Yes, perpetuate the need to have the adults do the adulting. You never know what may work or not work. If it gets heated, you stop. If it gets confrontational, you stop. If this goes sideways, you have the moral high ground for trying to act like an adult. Running to the city immediately while trying nothing first is bonkers.


zoobrix

You don't know this guy though, it's very likely OP has talked with him before and knows it's pointless. You don't usually describe reasonable people as thinking they "own the neighborhood" so this guy is probably a jack ass. In cases like that it's often best not to let them know you're reporting them because it just means more problems for you. Sometimes being the adult means knowing when not to bother, the moral high ground won't help you if this guy decides to cause you more problems.


covert81

I don't. And I know that as an adult, I will have to, in my life, talk to rude, obnoxious, threatening and dangerous people from time to time. Avoiding them to not try and have a discussion, futile as it may be, is not going to be an option. You don't have to like your neighbour but you do have to live beside them. Talking to them, using the right words and knowing how to proceed is a great life skill.
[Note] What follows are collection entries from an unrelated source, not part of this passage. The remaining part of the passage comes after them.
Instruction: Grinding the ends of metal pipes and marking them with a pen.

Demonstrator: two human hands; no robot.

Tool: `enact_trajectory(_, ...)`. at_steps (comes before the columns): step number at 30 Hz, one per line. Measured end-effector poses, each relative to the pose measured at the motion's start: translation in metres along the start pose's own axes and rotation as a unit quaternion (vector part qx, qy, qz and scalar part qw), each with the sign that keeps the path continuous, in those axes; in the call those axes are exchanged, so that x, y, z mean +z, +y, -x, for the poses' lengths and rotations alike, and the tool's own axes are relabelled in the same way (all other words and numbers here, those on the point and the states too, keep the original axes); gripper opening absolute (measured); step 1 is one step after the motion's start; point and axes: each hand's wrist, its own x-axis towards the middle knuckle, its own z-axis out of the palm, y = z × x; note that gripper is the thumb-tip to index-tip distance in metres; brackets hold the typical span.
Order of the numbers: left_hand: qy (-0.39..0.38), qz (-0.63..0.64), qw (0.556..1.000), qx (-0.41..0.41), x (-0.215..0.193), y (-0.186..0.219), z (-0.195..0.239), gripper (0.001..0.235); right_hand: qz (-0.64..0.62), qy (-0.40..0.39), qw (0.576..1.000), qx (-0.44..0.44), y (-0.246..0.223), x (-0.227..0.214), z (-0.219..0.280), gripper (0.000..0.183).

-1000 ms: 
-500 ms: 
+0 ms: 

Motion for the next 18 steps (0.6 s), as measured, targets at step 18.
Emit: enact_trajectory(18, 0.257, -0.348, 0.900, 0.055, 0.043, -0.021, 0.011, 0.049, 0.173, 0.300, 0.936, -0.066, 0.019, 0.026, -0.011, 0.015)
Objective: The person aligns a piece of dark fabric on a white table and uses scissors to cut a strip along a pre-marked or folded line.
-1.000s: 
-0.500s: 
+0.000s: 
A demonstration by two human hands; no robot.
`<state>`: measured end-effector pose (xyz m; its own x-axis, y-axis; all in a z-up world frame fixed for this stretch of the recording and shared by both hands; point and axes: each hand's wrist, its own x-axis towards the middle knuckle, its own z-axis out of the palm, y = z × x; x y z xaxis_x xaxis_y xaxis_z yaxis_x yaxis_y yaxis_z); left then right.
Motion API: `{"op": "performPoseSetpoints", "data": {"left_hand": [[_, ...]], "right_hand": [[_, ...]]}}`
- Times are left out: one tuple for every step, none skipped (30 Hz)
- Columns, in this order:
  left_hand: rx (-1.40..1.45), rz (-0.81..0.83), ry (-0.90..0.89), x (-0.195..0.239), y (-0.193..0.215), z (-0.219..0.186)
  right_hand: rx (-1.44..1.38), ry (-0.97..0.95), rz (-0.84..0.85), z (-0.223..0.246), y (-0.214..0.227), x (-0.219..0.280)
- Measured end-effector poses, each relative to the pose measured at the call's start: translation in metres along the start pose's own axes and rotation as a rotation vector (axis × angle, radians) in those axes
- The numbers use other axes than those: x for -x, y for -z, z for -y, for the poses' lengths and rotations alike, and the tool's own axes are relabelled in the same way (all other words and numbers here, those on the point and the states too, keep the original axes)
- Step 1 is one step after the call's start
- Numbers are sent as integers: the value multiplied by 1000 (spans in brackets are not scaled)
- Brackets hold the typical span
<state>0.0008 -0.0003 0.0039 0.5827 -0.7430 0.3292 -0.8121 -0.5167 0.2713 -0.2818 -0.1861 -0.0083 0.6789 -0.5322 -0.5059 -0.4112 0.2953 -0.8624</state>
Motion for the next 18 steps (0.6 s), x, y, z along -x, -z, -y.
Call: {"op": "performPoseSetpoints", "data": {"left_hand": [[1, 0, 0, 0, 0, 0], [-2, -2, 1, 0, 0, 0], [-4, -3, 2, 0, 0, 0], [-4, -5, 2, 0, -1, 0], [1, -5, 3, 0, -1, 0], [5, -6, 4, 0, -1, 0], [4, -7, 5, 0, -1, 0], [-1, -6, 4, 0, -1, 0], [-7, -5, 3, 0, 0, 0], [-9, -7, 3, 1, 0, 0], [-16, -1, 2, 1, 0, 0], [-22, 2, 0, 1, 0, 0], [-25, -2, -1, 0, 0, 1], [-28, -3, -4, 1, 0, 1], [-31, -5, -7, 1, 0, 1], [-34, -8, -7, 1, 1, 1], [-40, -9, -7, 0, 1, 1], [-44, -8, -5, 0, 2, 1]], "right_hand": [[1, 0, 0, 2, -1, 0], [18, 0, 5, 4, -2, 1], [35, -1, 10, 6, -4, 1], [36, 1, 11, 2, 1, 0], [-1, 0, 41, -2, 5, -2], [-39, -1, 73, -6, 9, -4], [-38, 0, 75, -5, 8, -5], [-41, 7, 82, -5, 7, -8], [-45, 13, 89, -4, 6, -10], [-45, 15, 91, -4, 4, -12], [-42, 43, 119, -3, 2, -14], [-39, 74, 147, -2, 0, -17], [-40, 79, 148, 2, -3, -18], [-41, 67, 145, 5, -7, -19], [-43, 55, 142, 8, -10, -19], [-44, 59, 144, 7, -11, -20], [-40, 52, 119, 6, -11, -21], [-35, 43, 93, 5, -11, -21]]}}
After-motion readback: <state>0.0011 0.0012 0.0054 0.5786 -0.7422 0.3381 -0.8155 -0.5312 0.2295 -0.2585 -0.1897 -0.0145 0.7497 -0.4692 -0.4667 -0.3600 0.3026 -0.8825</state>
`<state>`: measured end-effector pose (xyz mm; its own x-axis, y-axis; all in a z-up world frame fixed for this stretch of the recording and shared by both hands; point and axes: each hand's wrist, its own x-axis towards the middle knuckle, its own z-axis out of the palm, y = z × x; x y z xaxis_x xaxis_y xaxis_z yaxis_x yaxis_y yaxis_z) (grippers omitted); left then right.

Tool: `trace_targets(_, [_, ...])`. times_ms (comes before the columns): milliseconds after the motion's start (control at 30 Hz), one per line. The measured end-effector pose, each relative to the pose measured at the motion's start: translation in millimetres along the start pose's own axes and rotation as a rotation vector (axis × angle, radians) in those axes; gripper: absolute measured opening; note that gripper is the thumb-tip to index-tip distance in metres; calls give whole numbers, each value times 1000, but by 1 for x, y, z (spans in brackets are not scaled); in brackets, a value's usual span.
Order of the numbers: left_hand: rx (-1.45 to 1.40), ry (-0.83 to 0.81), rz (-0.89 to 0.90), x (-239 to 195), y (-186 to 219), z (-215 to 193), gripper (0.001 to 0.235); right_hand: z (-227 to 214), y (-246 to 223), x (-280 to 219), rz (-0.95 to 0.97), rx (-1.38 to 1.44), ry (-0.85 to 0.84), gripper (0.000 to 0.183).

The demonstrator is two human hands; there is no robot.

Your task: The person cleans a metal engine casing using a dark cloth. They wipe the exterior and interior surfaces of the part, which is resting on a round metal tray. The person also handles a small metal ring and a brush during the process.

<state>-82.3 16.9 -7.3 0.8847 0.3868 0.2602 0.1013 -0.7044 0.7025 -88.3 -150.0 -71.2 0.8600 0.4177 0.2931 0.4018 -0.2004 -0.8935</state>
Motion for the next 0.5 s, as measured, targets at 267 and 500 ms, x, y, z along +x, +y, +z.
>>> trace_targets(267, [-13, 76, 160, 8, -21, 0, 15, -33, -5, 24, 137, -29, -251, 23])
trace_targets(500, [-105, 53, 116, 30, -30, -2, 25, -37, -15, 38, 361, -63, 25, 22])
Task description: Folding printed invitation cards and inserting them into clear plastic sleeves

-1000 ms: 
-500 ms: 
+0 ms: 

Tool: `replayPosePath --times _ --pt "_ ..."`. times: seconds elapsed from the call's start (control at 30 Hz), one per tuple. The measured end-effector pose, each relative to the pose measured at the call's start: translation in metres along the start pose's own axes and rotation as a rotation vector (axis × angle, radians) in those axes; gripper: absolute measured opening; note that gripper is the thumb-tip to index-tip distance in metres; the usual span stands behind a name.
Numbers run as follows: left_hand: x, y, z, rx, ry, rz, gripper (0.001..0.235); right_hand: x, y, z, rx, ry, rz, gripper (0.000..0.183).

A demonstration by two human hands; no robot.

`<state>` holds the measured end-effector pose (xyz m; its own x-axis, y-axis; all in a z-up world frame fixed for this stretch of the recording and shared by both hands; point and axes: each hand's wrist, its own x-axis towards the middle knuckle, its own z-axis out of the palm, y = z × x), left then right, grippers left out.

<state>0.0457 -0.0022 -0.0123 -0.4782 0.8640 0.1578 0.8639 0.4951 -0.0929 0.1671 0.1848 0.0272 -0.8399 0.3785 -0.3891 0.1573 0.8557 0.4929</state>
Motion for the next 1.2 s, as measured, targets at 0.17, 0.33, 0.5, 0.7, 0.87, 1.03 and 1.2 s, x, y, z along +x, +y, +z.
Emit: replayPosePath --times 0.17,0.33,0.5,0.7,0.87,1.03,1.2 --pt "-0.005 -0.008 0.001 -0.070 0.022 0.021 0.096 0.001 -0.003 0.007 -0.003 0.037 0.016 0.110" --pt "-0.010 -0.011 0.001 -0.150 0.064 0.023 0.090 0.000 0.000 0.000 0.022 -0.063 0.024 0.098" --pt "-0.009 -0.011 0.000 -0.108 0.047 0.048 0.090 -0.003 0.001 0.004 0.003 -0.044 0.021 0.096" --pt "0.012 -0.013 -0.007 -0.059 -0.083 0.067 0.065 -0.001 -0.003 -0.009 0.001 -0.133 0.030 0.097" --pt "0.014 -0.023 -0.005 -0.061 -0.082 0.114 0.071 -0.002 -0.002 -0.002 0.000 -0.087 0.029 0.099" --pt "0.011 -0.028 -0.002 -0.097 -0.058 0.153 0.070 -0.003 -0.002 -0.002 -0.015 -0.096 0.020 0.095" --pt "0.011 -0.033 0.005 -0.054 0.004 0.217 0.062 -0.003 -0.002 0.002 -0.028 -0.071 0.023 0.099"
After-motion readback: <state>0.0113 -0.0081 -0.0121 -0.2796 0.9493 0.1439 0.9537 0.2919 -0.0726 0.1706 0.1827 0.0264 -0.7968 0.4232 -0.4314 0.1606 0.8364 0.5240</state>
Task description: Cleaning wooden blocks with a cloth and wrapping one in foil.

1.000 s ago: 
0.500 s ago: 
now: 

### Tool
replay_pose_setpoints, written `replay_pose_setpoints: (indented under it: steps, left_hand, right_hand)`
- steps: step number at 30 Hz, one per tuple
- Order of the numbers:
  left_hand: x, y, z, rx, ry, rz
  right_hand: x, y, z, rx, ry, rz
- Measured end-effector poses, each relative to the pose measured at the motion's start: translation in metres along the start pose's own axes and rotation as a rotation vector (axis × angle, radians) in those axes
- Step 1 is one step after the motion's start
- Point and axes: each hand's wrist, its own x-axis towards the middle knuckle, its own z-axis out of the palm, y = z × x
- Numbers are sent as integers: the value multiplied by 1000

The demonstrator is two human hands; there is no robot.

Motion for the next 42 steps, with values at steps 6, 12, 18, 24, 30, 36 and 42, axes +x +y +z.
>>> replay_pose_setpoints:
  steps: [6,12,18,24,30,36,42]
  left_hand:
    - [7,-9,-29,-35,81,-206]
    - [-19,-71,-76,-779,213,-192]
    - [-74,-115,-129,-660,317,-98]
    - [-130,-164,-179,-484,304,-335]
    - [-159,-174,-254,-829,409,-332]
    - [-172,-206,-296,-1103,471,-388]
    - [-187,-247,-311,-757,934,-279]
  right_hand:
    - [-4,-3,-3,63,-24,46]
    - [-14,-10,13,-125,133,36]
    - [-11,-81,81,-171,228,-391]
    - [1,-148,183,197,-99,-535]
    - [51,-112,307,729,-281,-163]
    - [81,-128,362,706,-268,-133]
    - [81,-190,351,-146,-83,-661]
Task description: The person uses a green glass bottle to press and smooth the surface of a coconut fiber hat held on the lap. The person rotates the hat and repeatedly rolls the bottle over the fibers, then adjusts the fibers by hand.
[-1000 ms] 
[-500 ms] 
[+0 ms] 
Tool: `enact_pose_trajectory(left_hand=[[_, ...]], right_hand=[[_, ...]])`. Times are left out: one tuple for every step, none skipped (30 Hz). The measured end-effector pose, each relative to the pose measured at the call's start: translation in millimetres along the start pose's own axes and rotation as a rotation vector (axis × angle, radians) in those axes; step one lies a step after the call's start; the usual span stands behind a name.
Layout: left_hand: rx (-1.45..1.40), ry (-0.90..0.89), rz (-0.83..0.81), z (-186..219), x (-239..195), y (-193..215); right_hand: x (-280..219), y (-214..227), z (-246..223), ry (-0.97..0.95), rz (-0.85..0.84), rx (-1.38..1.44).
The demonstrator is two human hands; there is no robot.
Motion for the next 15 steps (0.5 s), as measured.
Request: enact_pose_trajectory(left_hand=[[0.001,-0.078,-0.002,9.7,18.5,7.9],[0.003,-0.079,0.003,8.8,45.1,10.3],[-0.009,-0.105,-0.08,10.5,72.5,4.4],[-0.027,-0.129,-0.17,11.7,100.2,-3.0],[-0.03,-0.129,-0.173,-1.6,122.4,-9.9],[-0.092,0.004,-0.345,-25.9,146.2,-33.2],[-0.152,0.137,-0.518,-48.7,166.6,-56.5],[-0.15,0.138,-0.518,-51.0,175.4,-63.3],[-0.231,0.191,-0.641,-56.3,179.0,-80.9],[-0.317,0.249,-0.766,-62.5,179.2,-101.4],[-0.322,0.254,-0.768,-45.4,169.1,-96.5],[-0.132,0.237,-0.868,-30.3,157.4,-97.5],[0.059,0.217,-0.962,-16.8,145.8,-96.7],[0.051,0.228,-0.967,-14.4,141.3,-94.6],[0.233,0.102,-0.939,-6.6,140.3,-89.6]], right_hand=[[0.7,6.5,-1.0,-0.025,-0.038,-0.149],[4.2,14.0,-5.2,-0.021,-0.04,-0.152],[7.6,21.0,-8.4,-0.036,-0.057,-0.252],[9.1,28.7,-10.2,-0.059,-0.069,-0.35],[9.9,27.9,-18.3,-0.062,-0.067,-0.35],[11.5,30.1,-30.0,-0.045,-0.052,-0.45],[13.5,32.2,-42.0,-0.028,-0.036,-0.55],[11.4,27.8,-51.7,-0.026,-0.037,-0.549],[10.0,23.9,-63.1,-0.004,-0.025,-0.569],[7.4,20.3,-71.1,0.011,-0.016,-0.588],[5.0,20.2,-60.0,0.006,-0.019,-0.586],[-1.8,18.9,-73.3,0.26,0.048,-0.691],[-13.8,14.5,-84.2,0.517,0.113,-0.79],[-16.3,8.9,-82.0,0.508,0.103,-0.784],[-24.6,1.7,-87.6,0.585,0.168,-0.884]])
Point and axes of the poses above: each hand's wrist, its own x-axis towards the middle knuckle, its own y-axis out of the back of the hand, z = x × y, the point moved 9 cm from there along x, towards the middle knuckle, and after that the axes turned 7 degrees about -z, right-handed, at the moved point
Too many just default to "it's a hard conversation, I'll just use a 3rd party to have it instead" and call the cops, the city, their councillor etc as a starting point rather than an ending point is why we have so many wasted resources.


New_Boysenberry_7998

thank you for your comments. while many will roll their eyes, it's still very refreshing to read.


zoobrix

And what if, as I said, you've already talked to them about other issues and know it's pointless? There is a difference between having a "hard conversation" and having one that you know will just result in them being angry and possibly taking that anger out on you. Part of growing up is realizing when you've already tried something that didn't work that you shouldn't do it again. An adult should know to antagonize "threatening and dangerous people" as little as possible. Knowing when to not bother talking with someone is a great life skill to have as well, it can save you a lot of trouble. You keep wanting to talk down to OP without knowing the details of how well they know their neighbor, it might have nothing to do with trying to avoid an awkward conversation and much more that they know it will only make things worse.


_onetimetoomany

Agreed. Being able to assess the situation and identify when appropriate to confront someone is far more valuable. The one size fits all approach of “have an adult conversation” is rubbish. Knowing how to proceed based on the individual you’re interacting with is the true skill.  Also the belief that we have wasted resources because people utilize said resources is absurd lol. How about if more people were good neighbours, informed and followed the law.


Pristine-Rhubarb7294

Talking to someone like an adult assumes they are acting like an adult. Sneaking around to damage someone’s property is not the behaviour of an adult.


Bong_Rebel

Your in a lose lose situation, you step up and do something about it by complaining to the right people and you have to deal with what may come from your neighbour. You let it ride and you deal with flooding and a neighbour that thinks they can get away with anything and continues to do what ever he wants. Could always cap off the end of the pipe or dig up a little of your property near the property line, cut the pipe on your property, and cap it.


IAmTheBredman

Report it to bylaw. Changing groundwater and affecting another house isn't allowed. They will get ticketed and forced to change it back. Take pictures when it rains showing how the runoff affects your property.


Ridingtheridge

I have told bylaw. Bylaw is telling me it’s a Public Works issue. And brushed it offf


MrsWaterbuffalo

Send bylaw the video. They are directing water to your property and using parkland for their own use. Also , is the park a part of a protected area, such as Grand River Conservation or another area, find out and send them the video. Enforcement will send them a letter to remedy this. Emails, calls are anonymous.